Wawan Sebut Sudah jadi Pengusaha Sebelum Atut Menjabat Gubernur
- ANTARA FOTO/Indrianto Eko Suwarso
"Belajar dari pengalaman orangtua dalam melakukan beberapa usaha yang dikelola, saya juga berkonsentrasi pada industri yang sama yaitu jasa konstruksi dan perdagangan," kata Wawan.
Wawan mengungkapkan, dirinya mendapat modal dari sang ayah saat awal kali meniti karir menjadi pengusaha. Modal yang diberikan berupa uang senilai Rp3 miliar dan sejumlah tanah.
"Kemudian seluruhnya telah diakumulasikan menjadi modal dan masuk dalam aset pengembangan usaha yang saya jalani, keuntungan-keuntungan yang berkelanjutan, biaya pengembangan/ekspansi usaha-usaha, yang akhirnya juga menjadi cikal bakal berdirinya PT. Bali Pacific Pragama (BPP) dan Perusahaan lainnya,” ujarnya.
“Melalui perusahaan-perusahaan tersebut di atas, saya memperoleh pekerjaan-pekerjaan dengan skala menengah dan besar melalui pelelangan-pelelangan yang diselenggarakan oleh instansi pemerintah, swasta, dan BUMN baik yang berada di wilayah Jawa Barat, DKI Jakarta, Sumatera, Jawa Tengah, dan Banten," ujar Wawan.
Oleh karena itu, Wawan dengan tegas menampik tudingan jaksa KPK. Menurut Wawan, dakwaan dan tuntutan tim jaksa jelas-jelas mengabaikan peristiwa hukum dan fakta hukum dan keterangan saksi-saksi serta para ahli.
"Padahal sebenarnya tidak demikian sebagaimana ahli TPPU (tindak pidana pencucian uang) menyampaikan ada hubungan kausal antara tindak pidana korupsi yang merugikan negara sebagai predicate crime dan TPPU sebagai ilirnya. Jadi tindak pidana TPPU tidaklah berdiri sendiri namun merupakan kelanjutan dari pidana tipikor yang terdapat kerugian negara," kata Wawan.
Seharusnya, lanjut Wawan, jaksa KPK tidak sewenang-wenang melakukan pemblokiran rekening dan aset, tanpa mempedulikan apakah uang di rekening itu terkait korupsi atau tidak. Juga apakah aset tersebut adalah aset yang tidak terkait dengan korupsi atau tidak. Menurut dia, sebenarnya uang dan aset sangat mudah untuk ditelusuri.

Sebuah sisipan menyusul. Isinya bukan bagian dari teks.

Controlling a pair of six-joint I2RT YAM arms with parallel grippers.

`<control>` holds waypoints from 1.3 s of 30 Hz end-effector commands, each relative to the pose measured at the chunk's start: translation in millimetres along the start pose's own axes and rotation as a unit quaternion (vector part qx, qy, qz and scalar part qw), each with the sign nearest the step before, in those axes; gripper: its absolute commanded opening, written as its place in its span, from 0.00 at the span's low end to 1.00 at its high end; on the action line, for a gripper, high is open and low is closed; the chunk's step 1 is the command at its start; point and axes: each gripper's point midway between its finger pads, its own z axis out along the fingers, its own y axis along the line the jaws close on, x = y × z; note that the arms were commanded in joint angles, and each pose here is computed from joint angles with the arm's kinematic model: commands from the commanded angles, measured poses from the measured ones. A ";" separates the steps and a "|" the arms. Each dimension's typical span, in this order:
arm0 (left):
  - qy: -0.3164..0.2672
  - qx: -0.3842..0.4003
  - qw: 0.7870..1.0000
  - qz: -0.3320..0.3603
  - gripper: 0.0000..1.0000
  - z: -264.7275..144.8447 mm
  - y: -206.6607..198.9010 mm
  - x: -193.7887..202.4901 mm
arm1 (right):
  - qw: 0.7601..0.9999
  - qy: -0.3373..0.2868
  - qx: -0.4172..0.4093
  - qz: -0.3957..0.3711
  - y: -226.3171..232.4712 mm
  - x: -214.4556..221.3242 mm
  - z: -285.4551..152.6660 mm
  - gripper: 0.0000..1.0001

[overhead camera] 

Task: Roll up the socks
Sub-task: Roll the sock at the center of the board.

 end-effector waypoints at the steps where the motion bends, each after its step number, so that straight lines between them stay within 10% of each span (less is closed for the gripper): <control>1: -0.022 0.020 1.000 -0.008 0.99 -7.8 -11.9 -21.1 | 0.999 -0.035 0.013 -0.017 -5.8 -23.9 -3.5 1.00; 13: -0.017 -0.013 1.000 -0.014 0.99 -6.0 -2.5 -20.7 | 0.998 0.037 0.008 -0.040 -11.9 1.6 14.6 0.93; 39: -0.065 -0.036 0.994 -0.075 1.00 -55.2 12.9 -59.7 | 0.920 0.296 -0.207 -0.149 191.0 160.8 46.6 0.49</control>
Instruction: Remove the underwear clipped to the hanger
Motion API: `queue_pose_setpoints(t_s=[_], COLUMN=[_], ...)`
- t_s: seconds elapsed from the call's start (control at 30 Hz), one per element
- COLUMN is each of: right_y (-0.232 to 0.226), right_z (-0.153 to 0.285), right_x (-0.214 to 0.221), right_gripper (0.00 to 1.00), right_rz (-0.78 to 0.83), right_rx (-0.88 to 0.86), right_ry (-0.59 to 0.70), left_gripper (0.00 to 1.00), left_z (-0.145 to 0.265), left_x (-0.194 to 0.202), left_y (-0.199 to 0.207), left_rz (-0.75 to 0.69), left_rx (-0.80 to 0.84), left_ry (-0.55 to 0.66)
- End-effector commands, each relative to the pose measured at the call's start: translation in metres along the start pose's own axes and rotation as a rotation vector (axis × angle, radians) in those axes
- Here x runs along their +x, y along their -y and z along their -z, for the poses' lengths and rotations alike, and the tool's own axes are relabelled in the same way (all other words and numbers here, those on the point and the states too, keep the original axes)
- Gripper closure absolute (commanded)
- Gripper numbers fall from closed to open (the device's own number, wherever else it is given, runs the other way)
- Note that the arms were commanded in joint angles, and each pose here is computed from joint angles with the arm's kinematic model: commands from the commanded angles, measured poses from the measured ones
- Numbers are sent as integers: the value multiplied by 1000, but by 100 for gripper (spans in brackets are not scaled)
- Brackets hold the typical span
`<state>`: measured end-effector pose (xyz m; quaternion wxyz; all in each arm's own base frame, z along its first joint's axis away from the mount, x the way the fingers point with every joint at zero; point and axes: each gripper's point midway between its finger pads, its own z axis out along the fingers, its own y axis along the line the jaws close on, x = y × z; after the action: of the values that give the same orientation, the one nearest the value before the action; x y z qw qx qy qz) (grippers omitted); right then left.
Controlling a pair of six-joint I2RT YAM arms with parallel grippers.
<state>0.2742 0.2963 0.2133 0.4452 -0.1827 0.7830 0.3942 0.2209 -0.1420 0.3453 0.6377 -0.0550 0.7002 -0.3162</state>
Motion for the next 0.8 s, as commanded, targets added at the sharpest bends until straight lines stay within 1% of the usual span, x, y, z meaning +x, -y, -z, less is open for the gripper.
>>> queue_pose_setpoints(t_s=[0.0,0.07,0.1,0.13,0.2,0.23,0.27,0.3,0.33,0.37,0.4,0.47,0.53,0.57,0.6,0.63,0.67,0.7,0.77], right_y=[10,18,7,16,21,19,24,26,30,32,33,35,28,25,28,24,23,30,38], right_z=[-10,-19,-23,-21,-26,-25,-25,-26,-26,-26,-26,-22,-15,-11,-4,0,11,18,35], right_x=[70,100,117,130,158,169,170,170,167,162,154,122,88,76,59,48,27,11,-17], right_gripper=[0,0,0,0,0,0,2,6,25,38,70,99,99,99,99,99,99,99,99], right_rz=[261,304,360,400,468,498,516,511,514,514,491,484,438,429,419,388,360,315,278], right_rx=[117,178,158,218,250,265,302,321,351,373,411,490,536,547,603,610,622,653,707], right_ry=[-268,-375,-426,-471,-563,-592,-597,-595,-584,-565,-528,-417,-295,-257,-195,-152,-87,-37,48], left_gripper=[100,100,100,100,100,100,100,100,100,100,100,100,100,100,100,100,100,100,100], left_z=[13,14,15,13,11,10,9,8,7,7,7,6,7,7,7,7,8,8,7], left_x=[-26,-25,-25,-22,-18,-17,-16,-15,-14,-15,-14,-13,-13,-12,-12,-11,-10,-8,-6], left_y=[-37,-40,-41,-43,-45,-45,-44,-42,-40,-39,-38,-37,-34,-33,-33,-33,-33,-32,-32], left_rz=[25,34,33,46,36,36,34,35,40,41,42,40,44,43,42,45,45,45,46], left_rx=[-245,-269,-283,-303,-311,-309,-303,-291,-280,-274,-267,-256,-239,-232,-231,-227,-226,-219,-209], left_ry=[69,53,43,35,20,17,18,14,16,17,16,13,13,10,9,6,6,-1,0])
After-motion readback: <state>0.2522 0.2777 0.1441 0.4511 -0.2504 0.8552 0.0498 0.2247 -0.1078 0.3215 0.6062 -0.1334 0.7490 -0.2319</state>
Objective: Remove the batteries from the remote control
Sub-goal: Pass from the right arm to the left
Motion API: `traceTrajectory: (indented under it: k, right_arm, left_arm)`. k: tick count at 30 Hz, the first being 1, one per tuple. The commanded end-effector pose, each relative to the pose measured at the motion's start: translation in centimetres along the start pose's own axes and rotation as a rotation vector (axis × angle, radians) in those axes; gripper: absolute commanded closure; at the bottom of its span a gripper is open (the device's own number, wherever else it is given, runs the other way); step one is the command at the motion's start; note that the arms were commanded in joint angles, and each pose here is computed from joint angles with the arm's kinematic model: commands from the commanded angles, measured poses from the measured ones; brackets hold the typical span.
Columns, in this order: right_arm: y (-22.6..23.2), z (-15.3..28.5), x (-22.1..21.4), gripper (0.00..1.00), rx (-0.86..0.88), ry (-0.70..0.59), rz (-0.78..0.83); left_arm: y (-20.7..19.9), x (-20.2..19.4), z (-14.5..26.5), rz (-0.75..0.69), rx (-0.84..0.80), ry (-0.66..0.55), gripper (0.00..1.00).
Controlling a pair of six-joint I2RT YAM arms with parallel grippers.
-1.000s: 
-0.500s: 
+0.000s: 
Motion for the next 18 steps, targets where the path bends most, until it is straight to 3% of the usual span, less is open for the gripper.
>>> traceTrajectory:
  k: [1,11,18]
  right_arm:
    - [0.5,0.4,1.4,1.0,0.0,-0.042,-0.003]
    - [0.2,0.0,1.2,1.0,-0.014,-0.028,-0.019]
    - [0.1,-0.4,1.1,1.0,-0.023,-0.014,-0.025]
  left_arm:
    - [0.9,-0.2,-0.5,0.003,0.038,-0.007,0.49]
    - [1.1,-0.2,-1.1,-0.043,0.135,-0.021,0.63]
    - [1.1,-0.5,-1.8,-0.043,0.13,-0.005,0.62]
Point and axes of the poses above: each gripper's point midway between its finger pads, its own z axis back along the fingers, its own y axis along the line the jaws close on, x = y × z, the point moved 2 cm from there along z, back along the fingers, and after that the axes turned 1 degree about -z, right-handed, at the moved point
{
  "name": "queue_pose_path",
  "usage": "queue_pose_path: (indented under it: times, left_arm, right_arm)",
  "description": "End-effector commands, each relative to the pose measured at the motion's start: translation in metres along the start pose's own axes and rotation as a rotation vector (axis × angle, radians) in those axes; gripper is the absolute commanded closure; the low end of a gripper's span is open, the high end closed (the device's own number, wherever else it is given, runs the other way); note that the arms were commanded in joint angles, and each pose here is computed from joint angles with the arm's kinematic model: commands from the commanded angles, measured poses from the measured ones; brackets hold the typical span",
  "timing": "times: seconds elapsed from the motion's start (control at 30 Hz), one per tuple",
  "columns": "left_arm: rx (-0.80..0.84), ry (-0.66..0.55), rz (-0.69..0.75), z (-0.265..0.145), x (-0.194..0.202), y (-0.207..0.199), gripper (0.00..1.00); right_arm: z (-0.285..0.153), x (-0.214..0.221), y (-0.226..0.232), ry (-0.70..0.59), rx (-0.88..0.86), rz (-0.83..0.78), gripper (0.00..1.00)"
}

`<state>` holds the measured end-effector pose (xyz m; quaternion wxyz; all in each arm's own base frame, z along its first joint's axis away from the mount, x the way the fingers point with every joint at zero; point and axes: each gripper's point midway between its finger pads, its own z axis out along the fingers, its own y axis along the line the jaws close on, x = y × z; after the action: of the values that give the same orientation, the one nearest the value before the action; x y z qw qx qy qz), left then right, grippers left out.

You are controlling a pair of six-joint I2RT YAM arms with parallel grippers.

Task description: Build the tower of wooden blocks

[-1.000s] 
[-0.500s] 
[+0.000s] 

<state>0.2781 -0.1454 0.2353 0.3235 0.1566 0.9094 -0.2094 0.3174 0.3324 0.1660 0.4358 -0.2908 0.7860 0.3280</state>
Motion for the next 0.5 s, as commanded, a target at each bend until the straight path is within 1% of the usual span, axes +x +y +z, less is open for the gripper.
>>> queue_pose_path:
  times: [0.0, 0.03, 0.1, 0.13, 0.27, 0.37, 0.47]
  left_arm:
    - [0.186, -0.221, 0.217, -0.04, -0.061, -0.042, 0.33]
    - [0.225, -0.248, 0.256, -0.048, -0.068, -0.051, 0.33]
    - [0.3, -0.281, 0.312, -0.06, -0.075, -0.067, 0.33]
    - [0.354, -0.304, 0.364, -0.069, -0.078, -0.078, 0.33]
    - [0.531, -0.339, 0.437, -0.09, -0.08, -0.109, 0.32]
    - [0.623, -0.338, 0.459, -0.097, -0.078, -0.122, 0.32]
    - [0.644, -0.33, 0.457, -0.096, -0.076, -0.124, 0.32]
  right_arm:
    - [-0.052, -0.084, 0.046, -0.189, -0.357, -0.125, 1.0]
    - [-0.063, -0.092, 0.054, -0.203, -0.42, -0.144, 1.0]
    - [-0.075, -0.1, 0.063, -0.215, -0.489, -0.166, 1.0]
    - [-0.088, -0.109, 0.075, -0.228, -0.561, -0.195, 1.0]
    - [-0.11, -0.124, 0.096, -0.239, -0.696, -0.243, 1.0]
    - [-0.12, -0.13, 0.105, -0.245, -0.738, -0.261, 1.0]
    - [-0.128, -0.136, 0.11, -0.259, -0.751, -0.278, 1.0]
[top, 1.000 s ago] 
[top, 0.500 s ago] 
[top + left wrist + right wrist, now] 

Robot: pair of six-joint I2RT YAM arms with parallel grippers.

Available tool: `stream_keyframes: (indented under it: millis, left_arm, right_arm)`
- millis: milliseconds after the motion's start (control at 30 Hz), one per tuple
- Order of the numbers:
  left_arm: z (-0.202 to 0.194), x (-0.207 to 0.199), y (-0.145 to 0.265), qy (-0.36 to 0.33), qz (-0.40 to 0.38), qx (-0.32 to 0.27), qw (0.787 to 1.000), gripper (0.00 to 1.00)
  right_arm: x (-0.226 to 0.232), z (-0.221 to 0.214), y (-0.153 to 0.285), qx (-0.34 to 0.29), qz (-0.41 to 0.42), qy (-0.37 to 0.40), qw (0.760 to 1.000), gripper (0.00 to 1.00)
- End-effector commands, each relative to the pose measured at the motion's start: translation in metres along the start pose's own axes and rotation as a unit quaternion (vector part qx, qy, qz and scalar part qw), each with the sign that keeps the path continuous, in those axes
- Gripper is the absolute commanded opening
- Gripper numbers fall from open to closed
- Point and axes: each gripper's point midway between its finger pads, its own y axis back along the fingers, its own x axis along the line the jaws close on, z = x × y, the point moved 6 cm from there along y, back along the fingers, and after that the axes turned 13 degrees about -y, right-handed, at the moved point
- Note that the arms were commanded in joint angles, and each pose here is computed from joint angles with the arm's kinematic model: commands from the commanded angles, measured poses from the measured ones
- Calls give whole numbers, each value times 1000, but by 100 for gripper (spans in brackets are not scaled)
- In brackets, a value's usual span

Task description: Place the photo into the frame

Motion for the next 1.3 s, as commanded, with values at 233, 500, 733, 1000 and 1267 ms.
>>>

"Fakta-fakta yang muncul di persidangan tidaklah demikian dan tuduhan JPU tidaklah benar. Selama persidangan justru JPU tidak dapat membuktikan keterkaitan aset yang saya miliki dengan pidana TPPU yang dituduhkan kepada saya,” ujarnya.
Wawan menambahkan, “Di sinilah saya merasa diperlakukan secara tidak adil karena semenjak sebelum tahun 2005 saya telah menjadi pengusaha dan karena usaha saya jalani dengan tekun dengan melakukan berbagai investasi pembelian beberapa aset dari hasil usaha dan jerih payah saya sendiri.”